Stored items
--
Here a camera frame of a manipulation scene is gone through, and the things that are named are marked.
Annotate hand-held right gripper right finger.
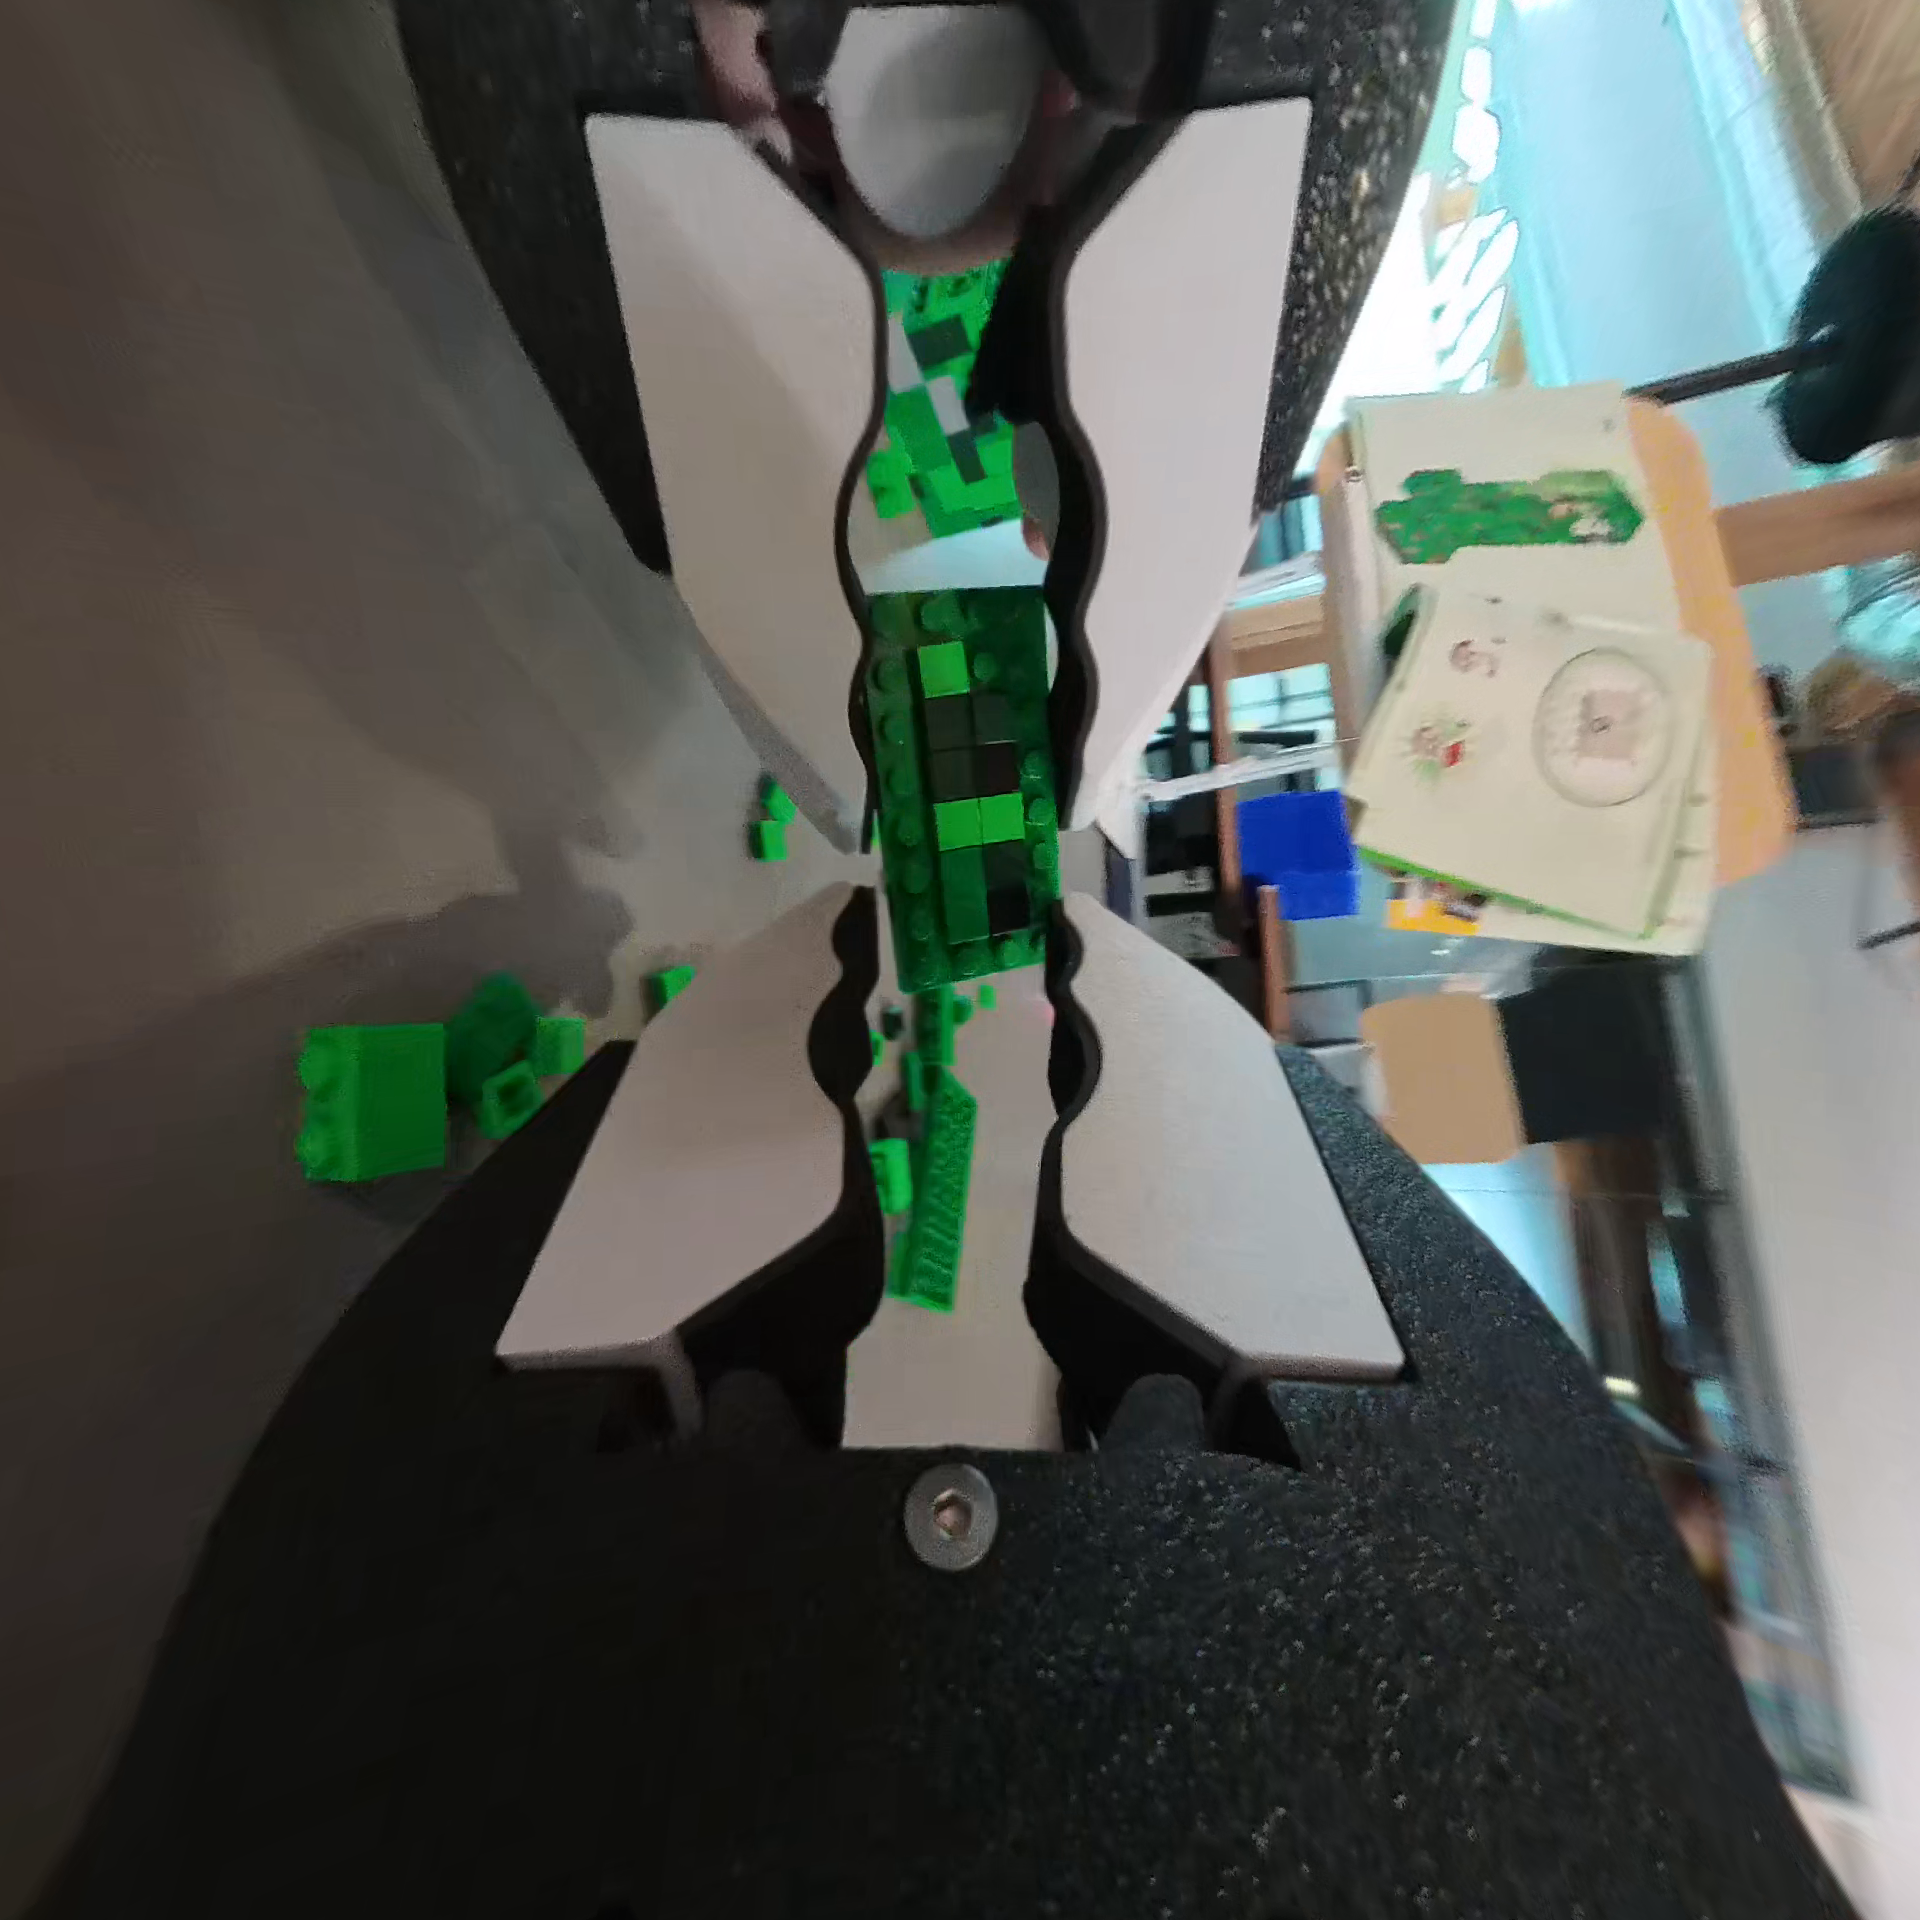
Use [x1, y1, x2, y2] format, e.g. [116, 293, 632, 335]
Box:
[1027, 893, 1407, 1384]

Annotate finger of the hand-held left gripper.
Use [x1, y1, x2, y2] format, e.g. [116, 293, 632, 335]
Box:
[582, 113, 884, 861]
[1040, 95, 1316, 839]

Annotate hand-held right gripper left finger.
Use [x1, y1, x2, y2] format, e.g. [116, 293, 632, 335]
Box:
[495, 882, 889, 1377]

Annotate small green lego pieces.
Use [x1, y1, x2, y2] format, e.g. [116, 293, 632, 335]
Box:
[644, 773, 998, 1222]

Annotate green tiled lego plate assembly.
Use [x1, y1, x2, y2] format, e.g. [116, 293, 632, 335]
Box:
[863, 587, 1063, 993]

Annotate large bare green lego plate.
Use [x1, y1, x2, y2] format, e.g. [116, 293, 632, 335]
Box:
[884, 1079, 980, 1315]

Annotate blurred green lego cluster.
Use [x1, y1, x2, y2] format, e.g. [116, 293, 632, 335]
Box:
[294, 973, 590, 1187]

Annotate lego instruction booklet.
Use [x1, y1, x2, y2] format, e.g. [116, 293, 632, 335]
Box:
[1341, 383, 1721, 959]

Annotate tan rounded board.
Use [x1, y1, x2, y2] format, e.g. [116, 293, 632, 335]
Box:
[1620, 399, 1796, 889]
[1357, 991, 1526, 1169]

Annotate black fuzzy microphone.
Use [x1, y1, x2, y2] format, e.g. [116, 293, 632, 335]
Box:
[1769, 202, 1920, 466]

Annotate green lego wall panel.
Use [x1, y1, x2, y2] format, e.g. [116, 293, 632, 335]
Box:
[872, 264, 1023, 537]
--
Problem description
Repeat the records above verbatim. Include none of the pictures.

Task result
Here a camera frame of a manipulation scene is gone through, and the things that are named are marked.
Annotate hand-held right gripper right finger.
Use [x1, y1, x2, y2] format, e.g. [116, 293, 632, 335]
Box:
[1027, 893, 1407, 1384]

Annotate finger of the hand-held left gripper.
Use [x1, y1, x2, y2] format, e.g. [116, 293, 632, 335]
Box:
[582, 113, 884, 861]
[1040, 95, 1316, 839]

Annotate hand-held right gripper left finger.
Use [x1, y1, x2, y2] format, e.g. [116, 293, 632, 335]
Box:
[495, 882, 889, 1377]

Annotate small green lego pieces.
Use [x1, y1, x2, y2] format, e.g. [116, 293, 632, 335]
Box:
[644, 773, 998, 1222]

Annotate green tiled lego plate assembly.
Use [x1, y1, x2, y2] format, e.g. [116, 293, 632, 335]
Box:
[863, 587, 1063, 993]

Annotate large bare green lego plate.
Use [x1, y1, x2, y2] format, e.g. [116, 293, 632, 335]
Box:
[884, 1079, 980, 1315]

Annotate blurred green lego cluster.
Use [x1, y1, x2, y2] format, e.g. [116, 293, 632, 335]
Box:
[294, 973, 590, 1187]

Annotate lego instruction booklet.
Use [x1, y1, x2, y2] format, e.g. [116, 293, 632, 335]
Box:
[1341, 383, 1721, 959]

Annotate tan rounded board.
Use [x1, y1, x2, y2] format, e.g. [116, 293, 632, 335]
Box:
[1620, 399, 1796, 889]
[1357, 991, 1526, 1169]

Annotate black fuzzy microphone.
Use [x1, y1, x2, y2] format, e.g. [116, 293, 632, 335]
Box:
[1769, 202, 1920, 466]

Annotate green lego wall panel.
Use [x1, y1, x2, y2] format, e.g. [116, 293, 632, 335]
Box:
[872, 264, 1023, 537]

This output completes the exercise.